WHAT YOU SHOULD DO: Exactly reproduce all the records, keeping pictures out of the copy.

TASK INPUT:

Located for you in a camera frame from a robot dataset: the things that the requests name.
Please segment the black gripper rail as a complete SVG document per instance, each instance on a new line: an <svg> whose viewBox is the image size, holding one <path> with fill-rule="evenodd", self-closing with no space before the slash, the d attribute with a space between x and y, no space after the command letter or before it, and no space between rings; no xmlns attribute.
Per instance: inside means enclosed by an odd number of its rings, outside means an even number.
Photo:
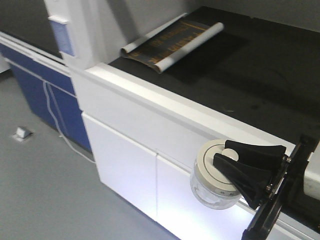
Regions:
<svg viewBox="0 0 320 240"><path fill-rule="evenodd" d="M238 160L216 153L213 166L236 187L250 208L257 209L266 198L266 187L271 183L273 173L282 166L286 147L251 145L232 140L226 140L224 146L236 151ZM320 200L308 196L304 186L305 170L311 165L309 159L319 146L319 139L301 136L290 156L285 158L280 184L273 187L272 198L255 213L242 233L243 240L266 240L280 213L287 214L316 233L320 232Z"/></svg>

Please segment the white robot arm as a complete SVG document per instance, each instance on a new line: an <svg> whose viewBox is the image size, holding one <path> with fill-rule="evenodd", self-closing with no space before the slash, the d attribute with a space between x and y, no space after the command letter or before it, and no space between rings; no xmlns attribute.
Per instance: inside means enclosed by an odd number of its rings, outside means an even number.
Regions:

WRITTEN ANSWER:
Located for you in a camera frame from a robot dataset: the things that the requests name.
Please segment the black gripper rail as a complete SVG document per instance, each instance on a new line: an <svg> whose viewBox is the image size, holding one <path> with fill-rule="evenodd", self-closing with no space before the slash, the d attribute with a space between x and y, no space after the command letter or before it, and no space between rings; no xmlns attribute.
Per instance: inside means enclosed by an odd number of its rings, outside means an even number.
Photo:
Regions:
<svg viewBox="0 0 320 240"><path fill-rule="evenodd" d="M238 160L216 153L213 166L236 187L250 208L257 209L266 198L266 187L271 183L273 173L282 166L286 147L251 145L232 140L226 140L224 146L236 151ZM320 200L308 196L304 186L305 170L311 165L309 159L319 146L319 139L301 136L290 156L285 158L280 184L273 187L272 198L255 213L242 233L243 240L266 240L280 213L287 214L316 233L320 232Z"/></svg>

Please segment the white robot arm as a complete SVG document per instance, each instance on a new line: an <svg> whose viewBox is the image size, holding one <path> with fill-rule="evenodd", self-closing with no space before the slash, the d attribute with a space between x and y, no space after the command letter or before it, and no space between rings; no xmlns attribute.
Per instance: inside means enclosed by an odd number of its rings, outside means an even number.
Regions:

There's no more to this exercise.